2. All adults (aged 15–99 years) in England who were diagnosed during 2005–2009 with one of the 21 most common cancers as an invasive, primary, malignant neoplasm were eligible for analysis. Ineligible patients were those whose tumour was benign (not malignant) or in situ (malignant but not invasive) or of uncertain behaviour (uncertain whether benign or malignant), or for which the organ of origin was unknown. For further details of exclusion criteria, see reference (Coleman et al. 1999)
3. Cancers were defined by codes in the International Classification of Diseases, Tenth Revision (ICD-10) and International Classification of Diseases for Oncology, Second Edition (ICD-O-2). See Table 3.
4. Age-standardisation requires a survival estimate for each age group. Age-specific estimates may not be obtained if there are too few events (deaths) in a given age group; this can happen because survival is very high (there are very few deaths) or because it is very low (most of the patients die early in the five-year period of follow-up). When age-standardisation was not possible, un-standardised estimates are reported instead, italicised and underlined.
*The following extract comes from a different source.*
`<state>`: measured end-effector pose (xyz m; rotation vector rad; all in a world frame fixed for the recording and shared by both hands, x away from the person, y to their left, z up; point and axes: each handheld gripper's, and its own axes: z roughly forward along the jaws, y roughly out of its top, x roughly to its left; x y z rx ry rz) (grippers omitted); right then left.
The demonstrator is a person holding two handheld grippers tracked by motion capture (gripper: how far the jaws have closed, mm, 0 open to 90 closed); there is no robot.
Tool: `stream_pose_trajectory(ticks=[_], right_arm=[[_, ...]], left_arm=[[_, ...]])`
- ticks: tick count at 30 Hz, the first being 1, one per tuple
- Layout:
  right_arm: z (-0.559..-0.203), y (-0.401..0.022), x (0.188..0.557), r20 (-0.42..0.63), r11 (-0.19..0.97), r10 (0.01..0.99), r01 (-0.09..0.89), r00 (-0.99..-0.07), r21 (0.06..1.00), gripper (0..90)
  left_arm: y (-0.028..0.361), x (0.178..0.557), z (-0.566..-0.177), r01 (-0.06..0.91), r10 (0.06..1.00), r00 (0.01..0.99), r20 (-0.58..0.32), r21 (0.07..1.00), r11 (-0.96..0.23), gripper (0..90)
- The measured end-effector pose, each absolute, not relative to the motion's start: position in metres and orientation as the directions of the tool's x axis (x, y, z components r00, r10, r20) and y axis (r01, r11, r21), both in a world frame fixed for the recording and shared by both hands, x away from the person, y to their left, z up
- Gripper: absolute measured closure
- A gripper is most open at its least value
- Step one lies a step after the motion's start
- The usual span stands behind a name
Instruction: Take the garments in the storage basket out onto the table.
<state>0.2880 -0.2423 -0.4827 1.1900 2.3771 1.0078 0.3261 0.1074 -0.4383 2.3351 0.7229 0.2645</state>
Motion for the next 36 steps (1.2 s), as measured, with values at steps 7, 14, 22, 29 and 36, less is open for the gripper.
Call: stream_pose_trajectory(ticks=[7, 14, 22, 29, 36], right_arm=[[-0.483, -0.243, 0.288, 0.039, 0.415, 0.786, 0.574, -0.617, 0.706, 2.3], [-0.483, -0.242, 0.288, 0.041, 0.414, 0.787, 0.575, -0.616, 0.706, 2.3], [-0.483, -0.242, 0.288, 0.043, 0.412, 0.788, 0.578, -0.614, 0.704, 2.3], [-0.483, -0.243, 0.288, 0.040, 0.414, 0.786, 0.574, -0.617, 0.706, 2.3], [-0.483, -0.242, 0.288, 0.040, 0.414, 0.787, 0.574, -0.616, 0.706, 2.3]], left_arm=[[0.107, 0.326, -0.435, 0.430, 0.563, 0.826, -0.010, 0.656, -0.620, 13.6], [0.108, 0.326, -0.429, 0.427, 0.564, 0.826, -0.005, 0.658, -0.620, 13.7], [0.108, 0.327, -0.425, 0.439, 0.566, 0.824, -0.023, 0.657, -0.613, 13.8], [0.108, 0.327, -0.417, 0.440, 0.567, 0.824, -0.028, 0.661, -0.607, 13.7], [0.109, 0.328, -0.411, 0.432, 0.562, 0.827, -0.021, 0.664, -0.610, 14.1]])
5. A 95 per cent confidence interval is a measure of the uncertainty around an estimate. It provides a range of values which contains the true population parameter with a 95 per cent level of confidence.
6. Differences between survival estimates for the two periods are taken as the arithmetic difference, for example 12 per cent is shown as 2 per cent (not 20 per cent) higher than 10 per cent. Survival figures are rounded to one decimal place, but the differences are based on exact underlying figures.
7. When the data for this report were extracted for analysis on 11 July 2011, the cancer registrations for 2009 were believed to be 97 per cent complete, and the patient’s vital status at 31 December 2010 was known for 99 per cent of cancers registered for the period 2005-2009. As in other countries, the cancer registration database is dynamic, and a small number of late registrations may arrive up to five years after the end of a given calendar year. The figure of 97 per cent is based on the average number of cases for the three previous years (2006–2008), including late registrations received after publication of the data for those years.
8. Details of the policy governing the release of new data are available from the Media Relations Office.
9. National Statistics are produced to high professional standards set out in the Code of Practice for Official Statistics. They undergo regular quality assurance reviews to ensure that they meet customer needs. They are produced free from any political interference.